- Assignment -
Lines of the material that include the string "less" should be returned.
═══ Supplied records
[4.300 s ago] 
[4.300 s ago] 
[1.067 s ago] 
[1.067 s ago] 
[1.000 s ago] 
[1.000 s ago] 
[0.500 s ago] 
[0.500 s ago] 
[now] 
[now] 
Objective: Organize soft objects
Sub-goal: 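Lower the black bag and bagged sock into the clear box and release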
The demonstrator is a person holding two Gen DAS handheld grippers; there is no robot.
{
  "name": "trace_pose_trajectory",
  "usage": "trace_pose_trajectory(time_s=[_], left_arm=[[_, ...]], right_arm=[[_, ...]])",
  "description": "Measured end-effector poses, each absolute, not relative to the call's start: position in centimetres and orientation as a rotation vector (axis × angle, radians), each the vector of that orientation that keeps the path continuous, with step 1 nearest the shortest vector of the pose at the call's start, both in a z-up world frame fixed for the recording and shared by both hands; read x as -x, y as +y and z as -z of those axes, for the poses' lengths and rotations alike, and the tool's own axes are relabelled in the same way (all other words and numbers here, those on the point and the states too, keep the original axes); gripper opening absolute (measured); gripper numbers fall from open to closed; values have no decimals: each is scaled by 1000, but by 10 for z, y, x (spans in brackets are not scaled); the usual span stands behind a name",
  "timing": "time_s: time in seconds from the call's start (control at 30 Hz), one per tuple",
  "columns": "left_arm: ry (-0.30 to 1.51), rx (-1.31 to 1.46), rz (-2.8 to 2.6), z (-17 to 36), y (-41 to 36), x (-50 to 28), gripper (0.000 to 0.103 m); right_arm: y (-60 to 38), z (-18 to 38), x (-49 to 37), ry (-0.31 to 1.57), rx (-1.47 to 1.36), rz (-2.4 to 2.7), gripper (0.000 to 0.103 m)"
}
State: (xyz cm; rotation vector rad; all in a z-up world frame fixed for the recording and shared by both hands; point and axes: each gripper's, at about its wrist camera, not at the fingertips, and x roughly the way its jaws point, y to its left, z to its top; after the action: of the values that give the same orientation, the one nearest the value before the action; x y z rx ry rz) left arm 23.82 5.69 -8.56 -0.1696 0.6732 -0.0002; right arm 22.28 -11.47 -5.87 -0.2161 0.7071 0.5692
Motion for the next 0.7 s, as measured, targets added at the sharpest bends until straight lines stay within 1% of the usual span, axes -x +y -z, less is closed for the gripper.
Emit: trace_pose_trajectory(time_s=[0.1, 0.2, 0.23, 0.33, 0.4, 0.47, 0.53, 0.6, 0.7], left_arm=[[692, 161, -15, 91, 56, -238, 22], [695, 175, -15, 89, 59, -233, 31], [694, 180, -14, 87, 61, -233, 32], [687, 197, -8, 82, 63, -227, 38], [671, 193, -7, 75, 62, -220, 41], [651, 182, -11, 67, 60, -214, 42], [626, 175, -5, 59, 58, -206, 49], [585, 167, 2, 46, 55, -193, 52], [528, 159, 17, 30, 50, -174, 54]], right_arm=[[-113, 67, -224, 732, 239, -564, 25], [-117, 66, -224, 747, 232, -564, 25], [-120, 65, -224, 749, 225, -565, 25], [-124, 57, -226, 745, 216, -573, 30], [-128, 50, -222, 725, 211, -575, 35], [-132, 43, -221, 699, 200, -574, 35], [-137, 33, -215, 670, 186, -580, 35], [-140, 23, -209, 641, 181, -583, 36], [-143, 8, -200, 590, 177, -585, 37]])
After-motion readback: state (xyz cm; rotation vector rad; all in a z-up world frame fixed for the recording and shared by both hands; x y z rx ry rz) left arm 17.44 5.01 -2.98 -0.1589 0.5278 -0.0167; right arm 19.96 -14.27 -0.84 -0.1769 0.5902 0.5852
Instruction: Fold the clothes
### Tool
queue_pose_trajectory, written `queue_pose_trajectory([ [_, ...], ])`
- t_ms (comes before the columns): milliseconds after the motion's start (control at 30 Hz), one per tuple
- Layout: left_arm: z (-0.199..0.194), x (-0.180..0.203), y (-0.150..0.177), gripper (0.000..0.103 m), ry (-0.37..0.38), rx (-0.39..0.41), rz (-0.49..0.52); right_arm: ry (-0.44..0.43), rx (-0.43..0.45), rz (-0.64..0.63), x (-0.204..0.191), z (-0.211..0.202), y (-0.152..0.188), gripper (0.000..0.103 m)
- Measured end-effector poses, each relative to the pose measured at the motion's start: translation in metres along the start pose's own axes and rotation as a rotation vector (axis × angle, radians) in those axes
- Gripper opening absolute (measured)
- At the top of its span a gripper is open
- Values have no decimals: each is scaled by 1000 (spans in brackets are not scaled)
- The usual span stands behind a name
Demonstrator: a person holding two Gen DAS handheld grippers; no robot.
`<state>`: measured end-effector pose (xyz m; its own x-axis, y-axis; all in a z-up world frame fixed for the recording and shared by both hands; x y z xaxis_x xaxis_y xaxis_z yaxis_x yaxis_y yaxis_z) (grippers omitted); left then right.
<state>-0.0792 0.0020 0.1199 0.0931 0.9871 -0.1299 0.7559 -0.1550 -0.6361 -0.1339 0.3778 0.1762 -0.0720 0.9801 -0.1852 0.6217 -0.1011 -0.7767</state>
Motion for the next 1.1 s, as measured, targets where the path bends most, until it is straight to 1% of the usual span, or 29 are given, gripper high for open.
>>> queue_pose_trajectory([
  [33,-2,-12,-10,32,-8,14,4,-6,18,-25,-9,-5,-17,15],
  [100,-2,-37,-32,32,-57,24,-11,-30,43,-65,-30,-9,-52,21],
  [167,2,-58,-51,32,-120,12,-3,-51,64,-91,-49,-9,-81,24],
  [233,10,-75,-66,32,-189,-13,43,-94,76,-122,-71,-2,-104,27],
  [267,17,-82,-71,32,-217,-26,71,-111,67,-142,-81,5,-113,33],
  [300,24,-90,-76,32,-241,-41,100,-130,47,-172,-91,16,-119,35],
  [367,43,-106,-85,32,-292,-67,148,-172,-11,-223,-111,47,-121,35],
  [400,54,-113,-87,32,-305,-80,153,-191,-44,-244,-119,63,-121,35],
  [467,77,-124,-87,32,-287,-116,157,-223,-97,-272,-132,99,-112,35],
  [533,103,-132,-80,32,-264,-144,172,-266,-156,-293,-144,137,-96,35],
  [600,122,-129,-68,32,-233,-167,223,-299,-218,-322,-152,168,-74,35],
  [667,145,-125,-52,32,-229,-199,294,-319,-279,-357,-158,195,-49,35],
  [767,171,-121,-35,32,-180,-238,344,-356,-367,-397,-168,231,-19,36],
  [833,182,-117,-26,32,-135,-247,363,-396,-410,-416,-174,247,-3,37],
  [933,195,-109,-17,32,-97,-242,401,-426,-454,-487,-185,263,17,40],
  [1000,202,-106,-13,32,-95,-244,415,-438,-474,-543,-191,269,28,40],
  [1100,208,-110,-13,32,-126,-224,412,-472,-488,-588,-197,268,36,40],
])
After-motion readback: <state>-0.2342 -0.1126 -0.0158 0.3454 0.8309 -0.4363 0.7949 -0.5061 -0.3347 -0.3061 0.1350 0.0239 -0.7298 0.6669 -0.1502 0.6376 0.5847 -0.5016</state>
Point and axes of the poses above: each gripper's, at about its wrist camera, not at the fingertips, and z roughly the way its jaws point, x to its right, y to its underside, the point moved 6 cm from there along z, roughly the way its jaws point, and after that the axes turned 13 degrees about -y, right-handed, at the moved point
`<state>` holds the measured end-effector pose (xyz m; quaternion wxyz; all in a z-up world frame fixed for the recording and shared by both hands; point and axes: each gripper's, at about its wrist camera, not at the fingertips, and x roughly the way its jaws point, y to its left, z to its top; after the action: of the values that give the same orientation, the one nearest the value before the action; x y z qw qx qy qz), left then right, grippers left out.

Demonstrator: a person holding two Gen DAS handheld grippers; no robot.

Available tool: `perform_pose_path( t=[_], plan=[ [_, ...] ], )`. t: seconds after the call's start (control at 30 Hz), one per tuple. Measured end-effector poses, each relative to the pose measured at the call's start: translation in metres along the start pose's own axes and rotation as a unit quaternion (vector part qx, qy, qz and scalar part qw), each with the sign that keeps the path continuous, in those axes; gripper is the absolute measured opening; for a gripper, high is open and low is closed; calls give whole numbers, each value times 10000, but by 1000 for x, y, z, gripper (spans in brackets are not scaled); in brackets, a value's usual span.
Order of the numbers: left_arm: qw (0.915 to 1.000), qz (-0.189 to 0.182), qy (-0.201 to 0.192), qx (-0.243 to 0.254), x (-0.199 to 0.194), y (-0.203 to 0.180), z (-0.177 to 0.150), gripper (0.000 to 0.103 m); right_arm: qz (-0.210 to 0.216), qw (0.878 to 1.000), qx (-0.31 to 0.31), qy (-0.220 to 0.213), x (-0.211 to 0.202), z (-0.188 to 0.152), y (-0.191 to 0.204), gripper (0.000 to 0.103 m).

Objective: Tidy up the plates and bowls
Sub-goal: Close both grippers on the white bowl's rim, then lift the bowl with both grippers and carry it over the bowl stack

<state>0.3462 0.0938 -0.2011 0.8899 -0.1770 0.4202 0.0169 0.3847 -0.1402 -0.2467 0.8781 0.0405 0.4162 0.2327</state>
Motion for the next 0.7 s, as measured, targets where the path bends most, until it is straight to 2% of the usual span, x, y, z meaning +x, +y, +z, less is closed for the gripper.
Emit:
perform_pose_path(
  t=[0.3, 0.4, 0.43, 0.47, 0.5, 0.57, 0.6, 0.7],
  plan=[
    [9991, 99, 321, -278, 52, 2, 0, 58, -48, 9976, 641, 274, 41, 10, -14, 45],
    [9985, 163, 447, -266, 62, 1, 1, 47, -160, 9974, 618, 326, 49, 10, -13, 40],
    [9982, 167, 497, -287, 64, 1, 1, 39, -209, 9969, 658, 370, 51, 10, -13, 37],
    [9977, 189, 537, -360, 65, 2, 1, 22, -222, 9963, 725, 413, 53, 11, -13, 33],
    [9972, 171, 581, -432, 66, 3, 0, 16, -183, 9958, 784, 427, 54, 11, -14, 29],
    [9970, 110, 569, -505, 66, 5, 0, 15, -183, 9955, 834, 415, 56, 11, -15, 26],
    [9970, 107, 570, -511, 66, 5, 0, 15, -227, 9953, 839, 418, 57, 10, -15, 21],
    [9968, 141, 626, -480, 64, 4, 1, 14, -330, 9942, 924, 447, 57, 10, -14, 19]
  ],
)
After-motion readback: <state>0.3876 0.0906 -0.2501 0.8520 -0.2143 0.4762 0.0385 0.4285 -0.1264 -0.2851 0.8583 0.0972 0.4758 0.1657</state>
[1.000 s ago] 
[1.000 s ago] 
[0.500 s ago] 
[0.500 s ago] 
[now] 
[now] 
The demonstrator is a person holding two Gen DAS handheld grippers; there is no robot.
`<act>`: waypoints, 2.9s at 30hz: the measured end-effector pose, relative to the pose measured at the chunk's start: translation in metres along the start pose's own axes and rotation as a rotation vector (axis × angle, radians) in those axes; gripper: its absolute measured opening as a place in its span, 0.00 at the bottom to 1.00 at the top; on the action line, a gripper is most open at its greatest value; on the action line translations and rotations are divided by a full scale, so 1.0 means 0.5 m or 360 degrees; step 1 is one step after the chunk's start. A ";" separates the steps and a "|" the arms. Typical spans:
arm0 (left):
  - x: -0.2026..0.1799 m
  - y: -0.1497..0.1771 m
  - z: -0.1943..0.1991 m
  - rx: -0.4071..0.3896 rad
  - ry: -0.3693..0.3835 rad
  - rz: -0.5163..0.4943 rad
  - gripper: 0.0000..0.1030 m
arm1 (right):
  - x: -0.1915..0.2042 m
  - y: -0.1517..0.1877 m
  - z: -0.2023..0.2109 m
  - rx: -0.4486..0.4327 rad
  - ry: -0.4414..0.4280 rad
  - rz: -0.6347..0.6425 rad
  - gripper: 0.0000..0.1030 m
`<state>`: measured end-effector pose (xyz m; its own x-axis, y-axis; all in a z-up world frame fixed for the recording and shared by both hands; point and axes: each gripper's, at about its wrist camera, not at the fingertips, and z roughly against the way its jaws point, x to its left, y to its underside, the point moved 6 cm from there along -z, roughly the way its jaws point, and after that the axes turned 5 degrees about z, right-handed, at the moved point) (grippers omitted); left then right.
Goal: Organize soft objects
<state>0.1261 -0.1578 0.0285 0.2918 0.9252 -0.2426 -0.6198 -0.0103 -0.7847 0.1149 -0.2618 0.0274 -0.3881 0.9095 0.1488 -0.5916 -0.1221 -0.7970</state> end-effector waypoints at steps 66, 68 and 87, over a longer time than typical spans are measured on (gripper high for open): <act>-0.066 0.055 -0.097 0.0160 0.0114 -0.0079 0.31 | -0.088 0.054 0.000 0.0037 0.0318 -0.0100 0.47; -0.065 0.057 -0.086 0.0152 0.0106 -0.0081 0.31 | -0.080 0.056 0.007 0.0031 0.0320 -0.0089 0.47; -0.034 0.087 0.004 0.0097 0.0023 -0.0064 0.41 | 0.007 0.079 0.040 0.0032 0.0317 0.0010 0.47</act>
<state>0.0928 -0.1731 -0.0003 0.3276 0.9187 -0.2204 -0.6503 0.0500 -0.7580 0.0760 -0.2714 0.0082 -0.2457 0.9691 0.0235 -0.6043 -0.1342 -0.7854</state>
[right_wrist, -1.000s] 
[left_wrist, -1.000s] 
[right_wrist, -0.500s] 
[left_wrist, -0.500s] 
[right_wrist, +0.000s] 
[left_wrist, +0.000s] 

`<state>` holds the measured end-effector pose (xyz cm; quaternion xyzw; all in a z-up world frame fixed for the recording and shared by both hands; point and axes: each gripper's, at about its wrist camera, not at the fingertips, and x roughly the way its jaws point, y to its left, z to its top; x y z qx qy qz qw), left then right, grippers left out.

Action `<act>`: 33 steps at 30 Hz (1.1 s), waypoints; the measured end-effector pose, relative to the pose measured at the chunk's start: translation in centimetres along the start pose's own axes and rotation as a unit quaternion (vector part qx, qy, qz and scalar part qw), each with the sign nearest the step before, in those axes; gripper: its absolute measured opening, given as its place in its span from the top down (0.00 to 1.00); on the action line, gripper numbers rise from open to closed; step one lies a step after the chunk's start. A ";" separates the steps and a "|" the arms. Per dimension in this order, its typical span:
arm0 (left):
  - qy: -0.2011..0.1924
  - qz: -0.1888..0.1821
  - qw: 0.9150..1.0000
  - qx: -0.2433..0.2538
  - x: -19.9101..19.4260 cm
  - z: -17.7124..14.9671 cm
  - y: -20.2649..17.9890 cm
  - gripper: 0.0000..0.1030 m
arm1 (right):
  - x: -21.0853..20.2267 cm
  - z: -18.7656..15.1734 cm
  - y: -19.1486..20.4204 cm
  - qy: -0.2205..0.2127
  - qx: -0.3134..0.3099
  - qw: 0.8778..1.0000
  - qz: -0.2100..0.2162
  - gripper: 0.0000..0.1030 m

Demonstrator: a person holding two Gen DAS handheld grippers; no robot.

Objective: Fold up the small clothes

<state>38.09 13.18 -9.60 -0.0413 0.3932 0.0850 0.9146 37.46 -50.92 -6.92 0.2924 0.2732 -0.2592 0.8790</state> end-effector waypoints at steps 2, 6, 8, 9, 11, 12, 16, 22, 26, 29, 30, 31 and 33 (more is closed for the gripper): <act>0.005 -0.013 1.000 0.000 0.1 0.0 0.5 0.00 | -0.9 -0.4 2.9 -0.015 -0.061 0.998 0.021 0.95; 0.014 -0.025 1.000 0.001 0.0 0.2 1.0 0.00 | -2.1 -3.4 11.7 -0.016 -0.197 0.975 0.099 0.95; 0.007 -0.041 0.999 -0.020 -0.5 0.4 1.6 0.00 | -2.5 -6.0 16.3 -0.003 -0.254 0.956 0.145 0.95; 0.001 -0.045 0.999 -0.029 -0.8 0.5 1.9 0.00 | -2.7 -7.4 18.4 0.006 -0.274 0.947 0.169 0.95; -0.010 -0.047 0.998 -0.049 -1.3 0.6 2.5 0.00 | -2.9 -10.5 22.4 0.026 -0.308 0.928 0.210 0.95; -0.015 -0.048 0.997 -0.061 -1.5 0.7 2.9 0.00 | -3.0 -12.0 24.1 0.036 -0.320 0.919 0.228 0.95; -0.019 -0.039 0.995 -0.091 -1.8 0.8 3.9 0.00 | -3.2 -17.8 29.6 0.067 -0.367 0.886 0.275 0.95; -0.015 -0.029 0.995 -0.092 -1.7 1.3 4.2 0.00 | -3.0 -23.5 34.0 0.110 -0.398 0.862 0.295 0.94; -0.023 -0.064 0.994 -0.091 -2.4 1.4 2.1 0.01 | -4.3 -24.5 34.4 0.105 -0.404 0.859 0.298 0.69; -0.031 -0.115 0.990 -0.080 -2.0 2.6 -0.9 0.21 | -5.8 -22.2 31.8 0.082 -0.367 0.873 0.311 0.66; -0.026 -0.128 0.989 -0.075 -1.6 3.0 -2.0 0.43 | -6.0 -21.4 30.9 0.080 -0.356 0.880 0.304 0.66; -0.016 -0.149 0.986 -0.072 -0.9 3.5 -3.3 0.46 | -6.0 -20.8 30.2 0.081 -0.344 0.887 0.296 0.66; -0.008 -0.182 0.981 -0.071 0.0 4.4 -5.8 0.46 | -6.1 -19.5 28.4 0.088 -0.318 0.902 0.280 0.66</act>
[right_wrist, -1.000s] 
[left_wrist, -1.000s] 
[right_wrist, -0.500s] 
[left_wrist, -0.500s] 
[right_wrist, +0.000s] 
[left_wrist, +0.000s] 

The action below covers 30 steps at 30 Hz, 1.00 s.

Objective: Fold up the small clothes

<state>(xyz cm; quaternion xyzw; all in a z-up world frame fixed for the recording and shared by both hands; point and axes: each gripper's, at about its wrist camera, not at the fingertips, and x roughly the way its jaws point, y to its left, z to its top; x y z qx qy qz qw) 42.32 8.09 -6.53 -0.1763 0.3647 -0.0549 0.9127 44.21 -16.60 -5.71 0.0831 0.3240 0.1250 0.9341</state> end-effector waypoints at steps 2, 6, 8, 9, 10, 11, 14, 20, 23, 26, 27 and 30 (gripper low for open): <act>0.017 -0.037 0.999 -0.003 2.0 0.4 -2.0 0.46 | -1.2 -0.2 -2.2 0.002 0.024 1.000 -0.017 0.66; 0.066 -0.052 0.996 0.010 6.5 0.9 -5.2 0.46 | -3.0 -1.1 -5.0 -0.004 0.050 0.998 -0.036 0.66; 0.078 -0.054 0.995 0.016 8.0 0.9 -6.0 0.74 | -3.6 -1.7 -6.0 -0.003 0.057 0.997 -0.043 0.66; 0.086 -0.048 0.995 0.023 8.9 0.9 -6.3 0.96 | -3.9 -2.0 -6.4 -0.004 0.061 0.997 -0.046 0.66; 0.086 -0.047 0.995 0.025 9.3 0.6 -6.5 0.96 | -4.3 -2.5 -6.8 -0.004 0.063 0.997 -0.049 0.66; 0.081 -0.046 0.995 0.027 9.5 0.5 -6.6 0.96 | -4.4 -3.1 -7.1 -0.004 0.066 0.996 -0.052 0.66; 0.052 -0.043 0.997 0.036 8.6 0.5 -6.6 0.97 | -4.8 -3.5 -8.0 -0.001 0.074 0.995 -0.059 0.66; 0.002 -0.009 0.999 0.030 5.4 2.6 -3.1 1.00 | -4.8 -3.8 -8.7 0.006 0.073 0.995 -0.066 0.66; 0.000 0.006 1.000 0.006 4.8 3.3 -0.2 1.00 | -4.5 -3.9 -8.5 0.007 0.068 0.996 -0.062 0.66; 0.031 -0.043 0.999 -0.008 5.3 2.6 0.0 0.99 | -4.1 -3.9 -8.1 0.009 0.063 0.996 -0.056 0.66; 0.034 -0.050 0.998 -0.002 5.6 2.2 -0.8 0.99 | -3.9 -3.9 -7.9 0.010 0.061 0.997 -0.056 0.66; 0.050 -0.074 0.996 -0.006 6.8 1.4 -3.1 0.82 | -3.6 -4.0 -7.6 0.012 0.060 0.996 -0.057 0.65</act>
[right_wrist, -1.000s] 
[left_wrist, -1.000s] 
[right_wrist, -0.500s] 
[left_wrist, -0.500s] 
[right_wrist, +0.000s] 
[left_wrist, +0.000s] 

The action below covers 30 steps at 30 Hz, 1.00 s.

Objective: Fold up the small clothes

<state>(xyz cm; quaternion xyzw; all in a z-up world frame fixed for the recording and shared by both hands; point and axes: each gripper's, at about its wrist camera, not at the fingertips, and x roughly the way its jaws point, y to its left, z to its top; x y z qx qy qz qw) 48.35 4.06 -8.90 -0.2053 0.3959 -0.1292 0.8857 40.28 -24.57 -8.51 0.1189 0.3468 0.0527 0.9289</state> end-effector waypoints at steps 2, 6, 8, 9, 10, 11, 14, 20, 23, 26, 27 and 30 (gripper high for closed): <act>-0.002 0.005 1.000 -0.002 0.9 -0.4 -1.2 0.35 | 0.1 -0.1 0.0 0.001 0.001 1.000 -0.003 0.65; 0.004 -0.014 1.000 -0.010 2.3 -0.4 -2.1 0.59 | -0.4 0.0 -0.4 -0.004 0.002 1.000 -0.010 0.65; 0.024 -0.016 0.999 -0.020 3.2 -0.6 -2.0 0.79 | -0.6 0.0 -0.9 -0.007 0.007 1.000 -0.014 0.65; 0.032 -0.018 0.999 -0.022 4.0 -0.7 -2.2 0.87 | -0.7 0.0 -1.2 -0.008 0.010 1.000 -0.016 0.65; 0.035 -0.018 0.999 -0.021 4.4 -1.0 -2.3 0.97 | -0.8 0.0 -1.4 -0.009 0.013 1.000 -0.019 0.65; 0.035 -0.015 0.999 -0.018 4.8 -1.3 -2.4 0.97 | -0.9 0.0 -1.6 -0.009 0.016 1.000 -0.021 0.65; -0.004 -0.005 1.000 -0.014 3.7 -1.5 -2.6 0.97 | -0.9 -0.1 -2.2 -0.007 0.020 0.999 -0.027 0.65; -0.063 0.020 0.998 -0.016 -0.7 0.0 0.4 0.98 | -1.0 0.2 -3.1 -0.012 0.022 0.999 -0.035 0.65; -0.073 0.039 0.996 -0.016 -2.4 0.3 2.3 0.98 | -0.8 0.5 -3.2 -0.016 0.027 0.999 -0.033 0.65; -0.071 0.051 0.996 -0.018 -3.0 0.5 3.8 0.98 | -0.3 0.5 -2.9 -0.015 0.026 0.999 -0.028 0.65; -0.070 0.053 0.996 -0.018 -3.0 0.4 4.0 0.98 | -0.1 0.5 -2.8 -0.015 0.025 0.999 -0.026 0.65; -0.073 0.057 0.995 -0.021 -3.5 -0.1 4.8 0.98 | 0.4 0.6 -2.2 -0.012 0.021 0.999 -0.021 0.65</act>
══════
- Result of this task -
Motion for the next 0.7 s, as measured, targets added at the sharpest bends until straight lines stay within 1% of the usual span, axes -x +y -z, less is closed for the gripper.
Motion for the next 0.7 s, as measured, targets where the path bends most, until it is straight to 2% of the usual span, x, y, z meaning +x, +y, +z, less is closed for the gripper.

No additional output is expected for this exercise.